Editor’s note: The 2017 Idaho Outdoors fishing guide cover story was on some of the biggest, baddest fish in Idaho — and the anglers who pursue them. Here is the column introducing the series.
Today: Flathead catfish
Coming up: White sturgeon (Thursday)
Where to catch them: Snake River, Brownlee Reservoir, Weiser River.
Recommended gear: 7-foot medium-heavy rod and a large spinning or bait-casting reel spooled with 30-pound braided line (fluorocarbon leader recommended in clearer water).
What to use: Fresh cut bait on a large circle hook or big, deep-diving crankbaits and swimbaits.
State record: 58.5 pounds, caught by J. Newberry and K. McCormick in 1994.
Catch-and-release record: 34.5 inches, caught by Hope Stratton in 2016.
Featured monster hunter: Caleb Nichols, Boise.
They roam along the river bottom, hiding in underwater caves and root tangles as they wait for an unsuspecting meal to swim by.
They rarely visit the surface, and when they do, it’s like something out of a sci-fi movie. We are talking about the massive and otherworldly flathead catfish — one of Idaho’s most proficient ambush predators.
Boise angler Caleb Nichols has been catching catfish his whole life. But he never bumped into a flathead until six years ago.
“My dad and I had boated thousands of channel cats, but we never hooked up with a flathead,” Nichols said. “One time at Brownlee, we got some advice on where to go and what to use. Within 30 minutes, my old man pulled up a 28-pounder! We’ve been going after them ever since.”
Flatheads routinely reach lengths of 3 feet or more, with the largest specimens weighing more than 50 pounds. Big flatheads are rarer and harder to entice than their smaller cousins. They can be found throughout the Snake River system, but most flathead anglers focus on Brownlee Reservoir and the nearby stretches of the Snake.
Whereas channel and bullhead catfish readily munch on night crawlers, chicken livers and prepared catfish doughs, flatheads prefer to feast on smaller fish. You might occasionally hook one on traditional baits, but to really hone in on flatheads, you have to appeal to their aggressive nature.
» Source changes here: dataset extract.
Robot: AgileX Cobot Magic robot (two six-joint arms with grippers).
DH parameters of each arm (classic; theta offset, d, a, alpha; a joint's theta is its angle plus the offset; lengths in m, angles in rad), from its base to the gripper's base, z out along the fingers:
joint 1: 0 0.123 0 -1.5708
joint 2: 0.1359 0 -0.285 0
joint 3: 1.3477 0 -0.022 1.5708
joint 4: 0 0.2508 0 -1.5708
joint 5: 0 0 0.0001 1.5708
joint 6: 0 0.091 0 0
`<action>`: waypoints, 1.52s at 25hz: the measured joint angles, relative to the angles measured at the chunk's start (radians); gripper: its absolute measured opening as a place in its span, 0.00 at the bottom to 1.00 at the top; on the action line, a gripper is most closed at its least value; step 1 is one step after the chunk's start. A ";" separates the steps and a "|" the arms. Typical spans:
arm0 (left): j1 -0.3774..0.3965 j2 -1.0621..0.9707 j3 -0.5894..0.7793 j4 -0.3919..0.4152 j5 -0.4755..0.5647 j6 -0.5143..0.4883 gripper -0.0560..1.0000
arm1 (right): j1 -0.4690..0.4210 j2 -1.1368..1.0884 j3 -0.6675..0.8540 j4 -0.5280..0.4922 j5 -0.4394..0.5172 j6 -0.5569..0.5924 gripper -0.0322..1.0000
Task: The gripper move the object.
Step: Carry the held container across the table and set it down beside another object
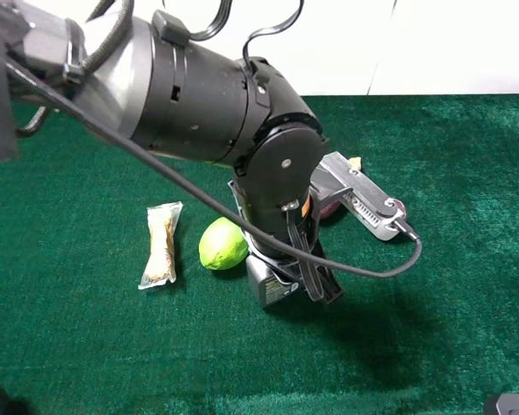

“They pretty much hide up in a hole and wait for a chance to attack,” Nichols said. “They are so highly predatory, anything that looks like a meal will get these gluttonous beasts to come out and bite.”
In many states, anglers fish for flatheads with live fish. That’s against Idaho regulations, so options are limited to dead fish or artificial lures. For bait, crappie and bluegill cut bait seem to work particularly well — the remains of the last batch of panfish you filleted should do the trick. Large crankbaits and swimbaits fished along the bottom can also be deadly. But flatheads thrive in heavy rock or wood cover, so be prepared to lose a few lures along the way.
“You can’t be afraid to put your lures in some ugly spots,” Nichols said. “If you’re not getting hung up from time to time, you’re probably not in a very productive spot.”
Flatheads are distinguished by their enormous heads and huge, gaping mouths, which they use to vacuum-suck in their prey. When you feel a bite, set the hook hard! Flatheads aren’t crazy fighters, but their sheer, head-shaking weight will give you a run for your money—and the payoff when you finally lay eyes on that big toad will be more than worth it.
“I’m always surprised by how big they are,” Nichols said. “It’s so much fun to see them come up. I’d say most of what we catch is in the 15-to-20-pound range, but I know that state record is swimming around out there somewhere.”